▶ _Information shown_:
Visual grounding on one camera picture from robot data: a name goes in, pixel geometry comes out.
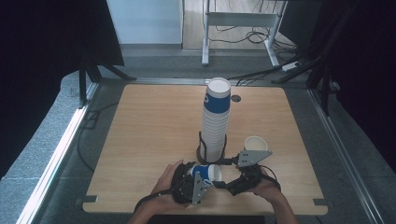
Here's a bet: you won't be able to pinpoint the black power strip cable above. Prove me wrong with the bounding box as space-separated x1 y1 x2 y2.
231 52 312 87

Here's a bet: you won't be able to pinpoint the black curtain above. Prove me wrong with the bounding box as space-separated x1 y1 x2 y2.
311 0 396 175
0 0 126 181

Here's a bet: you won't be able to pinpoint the person's right hand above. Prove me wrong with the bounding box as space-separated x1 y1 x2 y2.
247 167 283 203

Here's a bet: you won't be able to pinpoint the thin black floor cable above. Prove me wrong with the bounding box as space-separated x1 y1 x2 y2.
76 101 121 173

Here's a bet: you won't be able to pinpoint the aluminium rail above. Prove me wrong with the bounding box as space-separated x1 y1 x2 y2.
306 88 388 224
15 81 101 224

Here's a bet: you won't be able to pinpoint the black tripod stand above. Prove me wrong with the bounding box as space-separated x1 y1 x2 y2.
77 50 138 108

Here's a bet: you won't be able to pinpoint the black metal stand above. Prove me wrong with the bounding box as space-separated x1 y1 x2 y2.
270 0 362 117

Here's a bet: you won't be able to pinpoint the stack of white paper cups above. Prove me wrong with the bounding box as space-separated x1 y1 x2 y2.
199 77 233 164

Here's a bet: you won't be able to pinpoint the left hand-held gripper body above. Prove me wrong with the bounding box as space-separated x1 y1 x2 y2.
170 161 215 207

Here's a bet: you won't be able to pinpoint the person's left hand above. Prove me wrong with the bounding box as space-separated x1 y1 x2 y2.
150 159 191 214

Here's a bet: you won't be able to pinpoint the hand-held gripper black cable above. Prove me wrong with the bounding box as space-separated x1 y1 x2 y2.
261 163 282 193
133 188 174 215

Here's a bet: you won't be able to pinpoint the white metal desk frame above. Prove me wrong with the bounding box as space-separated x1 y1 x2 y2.
201 0 288 68

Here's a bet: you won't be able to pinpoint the black wire cup holder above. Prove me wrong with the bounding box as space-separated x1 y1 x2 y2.
195 131 228 166

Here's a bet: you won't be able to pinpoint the blue and white paper cup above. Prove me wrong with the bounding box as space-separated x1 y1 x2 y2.
243 134 270 154
188 163 224 185

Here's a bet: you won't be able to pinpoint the tangled black floor cables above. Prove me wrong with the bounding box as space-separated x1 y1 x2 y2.
208 0 298 54

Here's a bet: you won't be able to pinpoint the white power strip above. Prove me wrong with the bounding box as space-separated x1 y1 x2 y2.
281 61 303 72

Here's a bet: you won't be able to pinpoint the right hand-held gripper black cable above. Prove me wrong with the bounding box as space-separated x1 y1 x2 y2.
261 163 282 193

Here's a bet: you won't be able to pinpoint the white panel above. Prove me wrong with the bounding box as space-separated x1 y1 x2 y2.
106 0 184 45

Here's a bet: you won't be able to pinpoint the left hand-held gripper black cable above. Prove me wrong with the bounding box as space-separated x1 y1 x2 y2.
133 188 174 215

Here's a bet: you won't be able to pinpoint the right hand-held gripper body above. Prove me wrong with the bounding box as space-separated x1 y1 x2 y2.
225 149 274 198

▶ _What the exercise asks_: Transcribe every entry above exactly as it stands, but skip the images.

▶ _Response box_:
Visual grounding on one camera picture from robot data: a name goes in, pixel geometry comes out.
Here's a bet: you won't be able to pinpoint the black power strip cable above. Prove me wrong with the bounding box as space-separated x1 y1 x2 y2.
231 52 312 87

Here's a bet: you won't be able to pinpoint the black curtain above. Prove me wrong with the bounding box as space-separated x1 y1 x2 y2.
311 0 396 175
0 0 126 181

Here's a bet: you won't be able to pinpoint the person's right hand above. Prove me wrong with the bounding box as space-separated x1 y1 x2 y2.
247 167 283 203

Here's a bet: you won't be able to pinpoint the thin black floor cable above. Prove me wrong with the bounding box as space-separated x1 y1 x2 y2.
76 101 121 173

Here's a bet: you won't be able to pinpoint the aluminium rail above. Prove me wrong with the bounding box as space-separated x1 y1 x2 y2.
306 88 388 224
15 81 101 224

Here's a bet: you won't be able to pinpoint the black tripod stand above. Prove me wrong with the bounding box as space-separated x1 y1 x2 y2.
77 50 138 108

Here's a bet: you won't be able to pinpoint the black metal stand above. Prove me wrong with the bounding box as space-separated x1 y1 x2 y2.
270 0 362 117

Here's a bet: you won't be able to pinpoint the stack of white paper cups above. Prove me wrong with the bounding box as space-separated x1 y1 x2 y2.
199 77 233 164

Here's a bet: you won't be able to pinpoint the left hand-held gripper body above. Prove me wrong with the bounding box as space-separated x1 y1 x2 y2.
170 161 215 207

Here's a bet: you won't be able to pinpoint the person's left hand above. Prove me wrong with the bounding box as space-separated x1 y1 x2 y2.
150 159 191 214

Here's a bet: you won't be able to pinpoint the hand-held gripper black cable above. Prove me wrong with the bounding box as space-separated x1 y1 x2 y2.
261 163 282 193
133 188 174 215

Here's a bet: you won't be able to pinpoint the white metal desk frame above. Prove me wrong with the bounding box as space-separated x1 y1 x2 y2.
201 0 288 68

Here's a bet: you won't be able to pinpoint the black wire cup holder above. Prove me wrong with the bounding box as space-separated x1 y1 x2 y2.
195 131 228 166

Here's a bet: you won't be able to pinpoint the blue and white paper cup above. Prove me wrong with the bounding box as space-separated x1 y1 x2 y2.
243 134 270 154
188 163 224 185

Here's a bet: you won't be able to pinpoint the tangled black floor cables above. Prove me wrong with the bounding box as space-separated x1 y1 x2 y2.
208 0 298 54

Here's a bet: you won't be able to pinpoint the white power strip above. Prove me wrong with the bounding box as space-separated x1 y1 x2 y2.
281 61 303 72

Here's a bet: you won't be able to pinpoint the right hand-held gripper black cable above. Prove me wrong with the bounding box as space-separated x1 y1 x2 y2.
261 163 282 193

Here's a bet: you won't be able to pinpoint the white panel above. Prove me wrong with the bounding box as space-separated x1 y1 x2 y2.
106 0 184 45

Here's a bet: you won't be able to pinpoint the left hand-held gripper black cable above. Prove me wrong with the bounding box as space-separated x1 y1 x2 y2.
133 188 174 215

Here's a bet: you won't be able to pinpoint the right hand-held gripper body above. Prove me wrong with the bounding box as space-separated x1 y1 x2 y2.
225 149 274 198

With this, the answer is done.